Satellite-retrieved aerosol optical depth (AOD) is commonly used to estimate ambient levels of fine particulate matter (PM2.5), though it is important to mitigate the estimation bias of PM2.5 due to ...gaps in satellite-retrieved AOD. A nonparametric approach with two random-forest submodels is proposed to estimate PM2.5 levels by filling gaps in satellite-retrieved AOD. This novel approach was employed to estimate the spatiotemporal distribution of daily PM2.5 levels during 2013–2015 in the Sichuan Basin of Southwest China, where the coverage rate of composite AOD retrieved by the Terra and Aqua satellites was only 11.7%. Based on the retrieved AOD and various covariates (including meteorological conditions and land use types), the first random-forest submodel (named AOD-submodel) was trained to fill the gaps in the AOD dataset, giving a cross-validation R2 of 0.95. Subsequently, the second random-forest submodel (named PM2.5-submodel) was trained to estimate the PM2.5 levels for unmonitored areas/days based on the gap-filled AOD, ground-monitored PM2.5 levels, and the covariates, and achieved a cross-validation R2 of 0.86. By comparing the complete and incomplete (i.e., without the days when AOD data were missing) estimates, we found that the monthly PM2.5 levels could be overestimated by 34.6% if the PM2.5 values coincident with AOD gaps were not considered.
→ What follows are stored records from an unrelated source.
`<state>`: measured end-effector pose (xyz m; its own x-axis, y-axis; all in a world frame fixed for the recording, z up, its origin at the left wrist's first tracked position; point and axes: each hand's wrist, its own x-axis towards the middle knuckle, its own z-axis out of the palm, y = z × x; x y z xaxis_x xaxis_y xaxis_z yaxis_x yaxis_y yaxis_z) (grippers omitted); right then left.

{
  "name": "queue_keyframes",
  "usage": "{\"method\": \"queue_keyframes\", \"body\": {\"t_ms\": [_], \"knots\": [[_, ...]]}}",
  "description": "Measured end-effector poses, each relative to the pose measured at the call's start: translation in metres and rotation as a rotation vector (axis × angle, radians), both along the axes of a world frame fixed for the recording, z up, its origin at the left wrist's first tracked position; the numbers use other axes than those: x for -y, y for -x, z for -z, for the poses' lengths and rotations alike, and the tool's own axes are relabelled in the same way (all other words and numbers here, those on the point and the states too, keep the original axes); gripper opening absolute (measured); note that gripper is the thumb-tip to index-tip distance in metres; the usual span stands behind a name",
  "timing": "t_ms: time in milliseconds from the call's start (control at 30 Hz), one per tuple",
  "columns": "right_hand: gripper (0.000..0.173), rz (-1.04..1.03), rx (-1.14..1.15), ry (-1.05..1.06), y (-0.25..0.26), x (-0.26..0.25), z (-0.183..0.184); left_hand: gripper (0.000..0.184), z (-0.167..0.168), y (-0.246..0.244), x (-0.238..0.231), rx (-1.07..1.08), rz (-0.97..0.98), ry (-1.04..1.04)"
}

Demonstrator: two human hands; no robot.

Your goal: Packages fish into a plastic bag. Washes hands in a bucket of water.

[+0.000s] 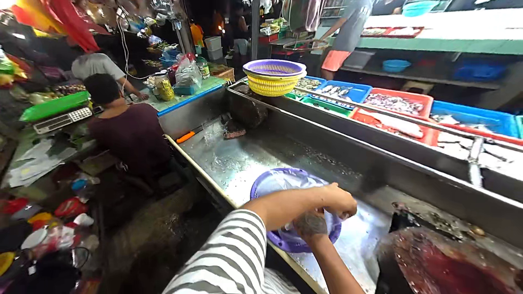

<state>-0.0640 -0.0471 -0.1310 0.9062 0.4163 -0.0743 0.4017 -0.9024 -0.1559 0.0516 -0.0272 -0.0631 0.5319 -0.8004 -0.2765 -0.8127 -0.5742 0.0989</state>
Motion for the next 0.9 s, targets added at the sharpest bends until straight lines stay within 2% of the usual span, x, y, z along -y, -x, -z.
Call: {"method": "queue_keyframes", "body": {"t_ms": [100, 167, 233, 300, 367, 467, 500, 567, 633, 700, 733, 833, 900], "knots": [[0.028, -0.027, 0.172, -0.150, -0.007, 0.014, -0.007, 0.015, -0.037, 0.010, -0.027, -0.136, 0.016, 0.331], [0.022, -0.075, 0.260, -0.194, -0.013, 0.028, -0.007, 0.010, -0.049, 0.000, -0.042, -0.096, 0.067, 0.528], [0.023, -0.123, 0.226, -0.142, -0.012, 0.048, -0.003, 0.010, -0.048, -0.015, -0.053, -0.037, 0.087, 0.581], [0.028, -0.176, 0.158, -0.073, -0.015, 0.065, -0.020, 0.013, -0.053, -0.026, -0.066, -0.020, 0.025, 0.537], [0.042, -0.192, 0.062, -0.054, -0.012, 0.080, -0.053, 0.016, -0.060, -0.029, -0.083, -0.005, -0.099, 0.502], [0.085, -0.213, -0.065, 0.104, -0.001, 0.113, -0.104, 0.016, -0.068, -0.031, -0.106, -0.064, -0.387, 0.509], [0.091, -0.197, -0.089, 0.172, 0.001, 0.124, -0.112, 0.016, -0.071, -0.031, -0.111, -0.104, -0.481, 0.517], [0.085, -0.164, -0.047, 0.222, 0.005, 0.146, -0.107, 0.016, -0.074, -0.029, -0.110, -0.131, -0.559, 0.541], [0.068, -0.196, 0.142, 0.187, 0.002, 0.164, -0.086, 0.018, -0.079, -0.022, -0.103, 0.034, -0.496, 0.502], [0.027, -0.271, 0.294, 0.080, -0.022, 0.174, -0.070, 0.018, -0.097, -0.018, -0.108, 0.156, -0.504, 0.368], [0.011, -0.309, 0.369, 0.016, -0.030, 0.179, -0.064, 0.018, -0.101, -0.012, -0.111, 0.127, -0.546, 0.305], [0.011, -0.312, 0.543, -0.035, -0.042, 0.200, -0.069, 0.022, -0.112, -0.002, -0.121, -0.128, -0.674, 0.225], [0.014, -0.270, 0.613, -0.075, -0.052, 0.210, -0.084, 0.022, -0.132, -0.005, -0.130, -0.174, -0.693, 0.259]]}}
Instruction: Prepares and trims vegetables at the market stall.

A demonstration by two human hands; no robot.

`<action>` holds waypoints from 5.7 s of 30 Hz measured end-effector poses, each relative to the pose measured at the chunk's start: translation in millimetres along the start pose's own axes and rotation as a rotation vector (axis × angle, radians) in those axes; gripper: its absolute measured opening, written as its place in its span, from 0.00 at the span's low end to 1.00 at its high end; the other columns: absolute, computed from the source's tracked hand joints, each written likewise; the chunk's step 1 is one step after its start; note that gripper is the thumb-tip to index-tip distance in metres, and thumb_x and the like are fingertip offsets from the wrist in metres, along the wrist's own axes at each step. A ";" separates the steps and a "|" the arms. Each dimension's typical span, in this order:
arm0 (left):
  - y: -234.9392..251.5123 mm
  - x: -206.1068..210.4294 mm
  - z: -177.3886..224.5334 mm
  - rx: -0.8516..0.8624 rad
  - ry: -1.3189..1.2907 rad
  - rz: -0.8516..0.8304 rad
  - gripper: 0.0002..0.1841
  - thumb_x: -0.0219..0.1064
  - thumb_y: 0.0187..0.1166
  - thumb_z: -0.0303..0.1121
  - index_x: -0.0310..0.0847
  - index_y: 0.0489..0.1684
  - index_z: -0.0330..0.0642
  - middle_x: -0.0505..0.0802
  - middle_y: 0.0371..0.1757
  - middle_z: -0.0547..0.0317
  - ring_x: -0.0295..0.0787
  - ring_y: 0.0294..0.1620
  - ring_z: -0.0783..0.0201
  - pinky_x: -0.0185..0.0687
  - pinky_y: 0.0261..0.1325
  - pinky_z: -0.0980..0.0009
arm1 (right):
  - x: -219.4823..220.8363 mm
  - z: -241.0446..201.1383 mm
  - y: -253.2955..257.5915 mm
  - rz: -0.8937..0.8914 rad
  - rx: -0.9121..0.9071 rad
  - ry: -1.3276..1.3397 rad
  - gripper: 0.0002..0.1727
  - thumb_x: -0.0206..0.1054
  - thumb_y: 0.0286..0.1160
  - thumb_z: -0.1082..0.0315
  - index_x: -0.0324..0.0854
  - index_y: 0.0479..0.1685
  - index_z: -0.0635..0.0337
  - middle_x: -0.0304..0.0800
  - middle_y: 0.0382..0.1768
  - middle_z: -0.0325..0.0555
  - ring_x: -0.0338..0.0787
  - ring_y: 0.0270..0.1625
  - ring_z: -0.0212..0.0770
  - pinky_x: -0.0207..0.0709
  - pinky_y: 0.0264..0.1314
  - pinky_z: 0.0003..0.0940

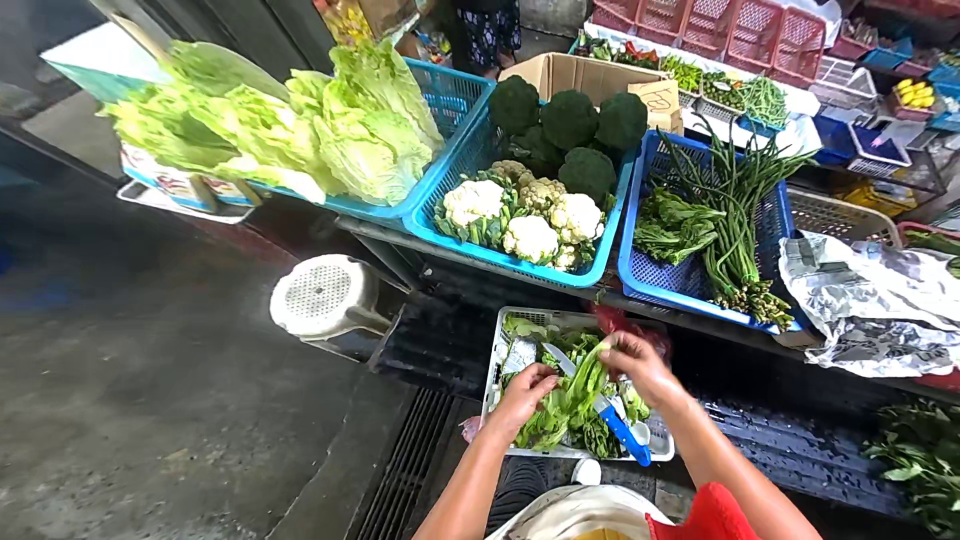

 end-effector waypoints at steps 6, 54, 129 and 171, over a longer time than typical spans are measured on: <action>1.9 -53.5 -27.7 -0.122 -0.026 0.222 0.14 0.57 0.90 0.35 0.77 0.64 0.35 0.92 0.48 0.50 0.90 0.39 0.61 0.85 0.40 0.65 | -106.8 -103.9 54.6 0.368 -0.211 0.125 0.08 0.58 0.88 0.62 0.78 0.52 0.53 0.85 0.33 0.34 0.85 0.31 0.32 0.85 0.42 0.35; 178.1 91.7 -68.2 0.213 1.140 -0.396 0.34 0.60 0.83 0.61 0.64 0.89 0.64 0.66 0.92 0.56 0.51 0.94 0.46 0.50 0.87 0.35 | -88.9 254.9 -76.7 0.563 0.620 -0.688 0.29 0.65 0.83 0.66 0.69 0.79 0.72 0.76 0.76 0.67 0.77 0.81 0.58 0.68 0.86 0.48; -36.3 71.7 37.8 0.083 0.062 -1.009 0.35 0.86 0.56 0.54 0.85 0.65 0.52 0.96 0.52 0.68 0.93 0.51 0.73 0.88 0.60 0.70 | -112.5 -15.8 -131.0 0.021 -0.168 0.580 0.09 0.56 0.83 0.65 0.80 0.38 0.50 0.69 0.16 0.26 0.66 0.15 0.22 0.64 0.19 0.19; 23.9 -2.1 -23.7 -0.052 0.665 -0.518 0.59 0.86 0.45 0.33 0.56 0.90 0.52 0.83 0.75 0.42 0.83 0.73 0.48 0.78 0.75 0.45 | -53.9 66.8 -55.3 0.218 0.321 0.439 0.28 0.62 0.87 0.58 0.64 0.83 0.57 0.87 0.59 0.56 0.92 0.52 0.51 0.87 0.52 0.48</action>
Point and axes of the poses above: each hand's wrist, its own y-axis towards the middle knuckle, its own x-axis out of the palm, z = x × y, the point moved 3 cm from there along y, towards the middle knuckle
The newly developed approach is valuable for deriving the complete spatiotemporal distribution of daily PM2.5 from incomplete remote-sensing data, which is essential for air quality management and human exposure assessment.
Display omitted
•Low AOD coverage in regions like Sichuan Basin (11.7%) caused PM2.5 estimation bias.•Novel approach employed two random forests to fill AOD gap and predict PM2.5•High cross-validation R2 achieved for AOD- (0.95) and PM2.5-submodels (0.86).•Monthly PM2.5 in Sichuan Basin could be overestimated by 34.6% due to missing AOD.•Annual average PM2.5 in Sichuan decreased from 67.7 to 50.1 μg/m3 during 2013–2015.
A two-stage and random-forest-based approach is proposed to fill gaps in satellite-retrieved AOD for estimating full-coverage ambient PM2.5 concentrations.